Así que para no hacerles el cuento largo, terminé durmiendo en la vieja casa que mi padre compró allá por Tlaplan y viendo las luces de la ciudad decidí no suicidarme. No  por mis hijos, la verdad, pero si quizás para darme tiempo de perdonarme. Y aunque parezca autoayuda de la más vulgar, tras una larga noche en el infierno, o tres años deambulando entre la culpa y la impotencia, decidí que no soy tan especial. Ni tan culpable ni tan perfecto. Y que aceptar que la mujer que iba a amarte toda la vida ya no quiso más tampoco es algo tan grave.  Quizás en verdad todos nos tomamos demasiado en serio. Y yo el primero. Y así fue también que mi padre, muerto demasiado prematuramente, se acostumbró a hablar conmigo cual fantasma habitual y así fue también que yo mismo aprendí a escuchar estas voces que antes, como docto profesional de la psiquatría, no escuchaba realmente.
E igual que perdí a una mujer, encontré a otra. Y cuando volví a mi consulta, porqué de algo hay que comer, creo que aprendí algo nuevo que tan irrelevante no merecería ser dicho. Sólo que por desgracia no sucede mucho. Empezé a meterme en la piel del otro porqué yo fui otro. Casi podría decir que al fin aprendí a escuchar. Y a interpretar el dolor ajeno como algo mío también. Como parte de un ciclo donde todos estamos implicados. Atorados entre la culpa y el deseo. Entre la sumisión y el desafío. Entre la costumbre y el miedo. En este viaje por el dolor, todos podemos seguir siendo autistas y a menudo nada se aprende del sufrimiento. Pero quiero pensar que a veces algo de nuestros muros protectores, nuestros sofismas  y nuestras fachadas de suficiencia desaparece para dar lugar a la persona que somos. Es entonces cuando de verdad empezamos a saber escuchar. Que es justo lo que no hacen nunca los gurús de la autoayuda y la mayoría de profesionales de la salud mental. Ellos ya saben lo que te sucede y tu sólo debes acoplarte a su guión. Sin discusión alguna.

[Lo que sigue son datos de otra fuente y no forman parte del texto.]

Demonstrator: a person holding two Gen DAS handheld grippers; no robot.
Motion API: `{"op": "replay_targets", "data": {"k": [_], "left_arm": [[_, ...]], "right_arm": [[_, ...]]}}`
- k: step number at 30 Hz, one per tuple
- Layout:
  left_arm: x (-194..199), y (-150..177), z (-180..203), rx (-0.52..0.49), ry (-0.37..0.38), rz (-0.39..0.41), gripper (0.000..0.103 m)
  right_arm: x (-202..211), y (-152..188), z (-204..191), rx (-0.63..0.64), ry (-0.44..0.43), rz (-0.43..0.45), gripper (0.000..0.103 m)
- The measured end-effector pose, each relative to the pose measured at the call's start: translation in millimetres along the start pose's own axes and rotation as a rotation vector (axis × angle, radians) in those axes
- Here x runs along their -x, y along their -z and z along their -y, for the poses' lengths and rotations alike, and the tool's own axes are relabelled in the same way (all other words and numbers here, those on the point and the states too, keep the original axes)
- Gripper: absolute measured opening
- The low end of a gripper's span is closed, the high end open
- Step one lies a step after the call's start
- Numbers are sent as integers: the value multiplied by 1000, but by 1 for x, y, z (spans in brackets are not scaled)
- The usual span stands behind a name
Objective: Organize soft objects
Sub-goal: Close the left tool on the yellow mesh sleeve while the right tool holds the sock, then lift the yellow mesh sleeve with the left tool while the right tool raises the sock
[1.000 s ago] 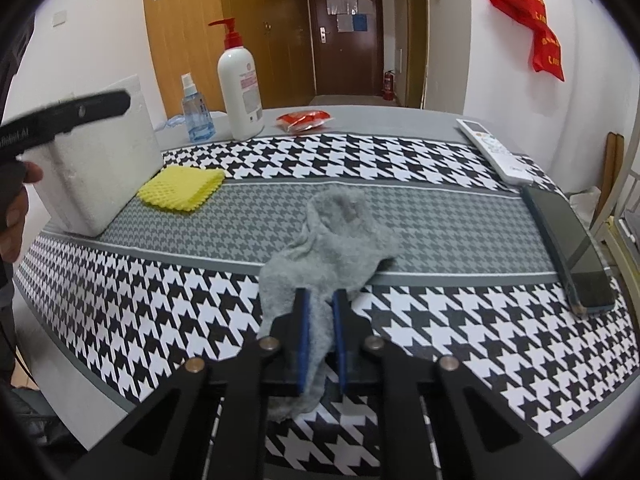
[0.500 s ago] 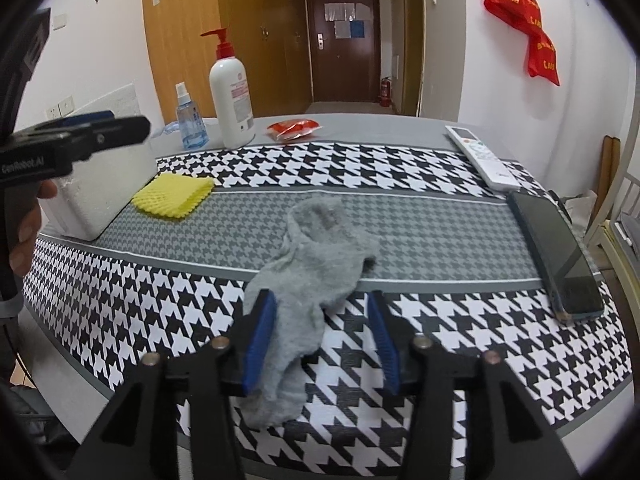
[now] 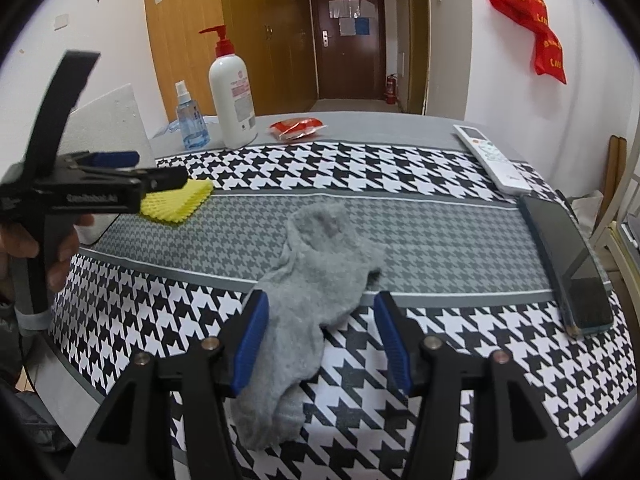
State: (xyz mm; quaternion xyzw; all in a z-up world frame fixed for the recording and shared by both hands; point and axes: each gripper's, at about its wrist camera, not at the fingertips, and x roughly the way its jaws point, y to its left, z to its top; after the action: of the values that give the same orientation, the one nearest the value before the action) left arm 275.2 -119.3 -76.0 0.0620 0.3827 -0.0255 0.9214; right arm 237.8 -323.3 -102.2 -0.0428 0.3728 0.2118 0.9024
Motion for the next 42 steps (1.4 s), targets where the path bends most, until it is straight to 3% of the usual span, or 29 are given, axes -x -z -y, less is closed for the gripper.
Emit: {"op": "replay_targets", "data": {"k": [7, 13, 16, 19, 31, 38, 42], "left_arm": [[-21, 3, -7, 16, -31, -40, 100], [-34, 7, -14, 42, -22, -78, 92], [-37, 8, -15, 43, -27, -79, 90], [-46, 10, -18, 50, -22, -109, 85], [-47, 10, -20, 59, -11, -106, 78], [-41, 11, -25, 62, -40, -88, 47], [-38, 13, -29, 64, -49, -80, 33]], "right_arm": [[-5, -4, -2, 18, -11, -11, 62], [-7, -8, -4, 33, -16, -19, 63], [-9, -11, -5, 49, -6, -24, 70], [-12, -12, -8, 63, -28, -28, 71], [-33, -10, -14, 106, -11, -108, 71], [-34, -10, -16, 99, 1, -119, 67], [-30, -10, -19, 100, -6, -123, 44]]}}
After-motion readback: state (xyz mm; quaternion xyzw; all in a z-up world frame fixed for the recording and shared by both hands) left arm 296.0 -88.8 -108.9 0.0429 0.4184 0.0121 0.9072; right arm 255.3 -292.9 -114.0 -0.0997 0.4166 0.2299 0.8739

No creo exactamente lo que aprendí en mi escuela activa. En nuestro mundo real no siempre pensamos, no siempre somos libres ni siempre podemos decir la verdad. Igual que la mentira y el camuflaje son necesarios, no todo el mundo merece sinceridad ni cualquiera está dispuesto a asumir el costo de la libertad. Pero si algo quisiera yo es que esta sección fuera un lugar donde preguntas, consultas, comentarios e interpelaciones sobre relaciones humanas nos permitieran a todos zafarnos de tantos laberintos que nos encierran y nos destruyen.
Y por eso la pregunta de hoy en el diván de Uri Godberg: ¿Pueden los locos dar consejos sensatos?
Yo creo que sí. El resto depende de tí. Tus preguntas, tus comentarios, tus reproches. Lo que sea. Intentaremos contestar fuera de todo cliché para que en verdad digas que aquí si intentamos hacer algo nuevo.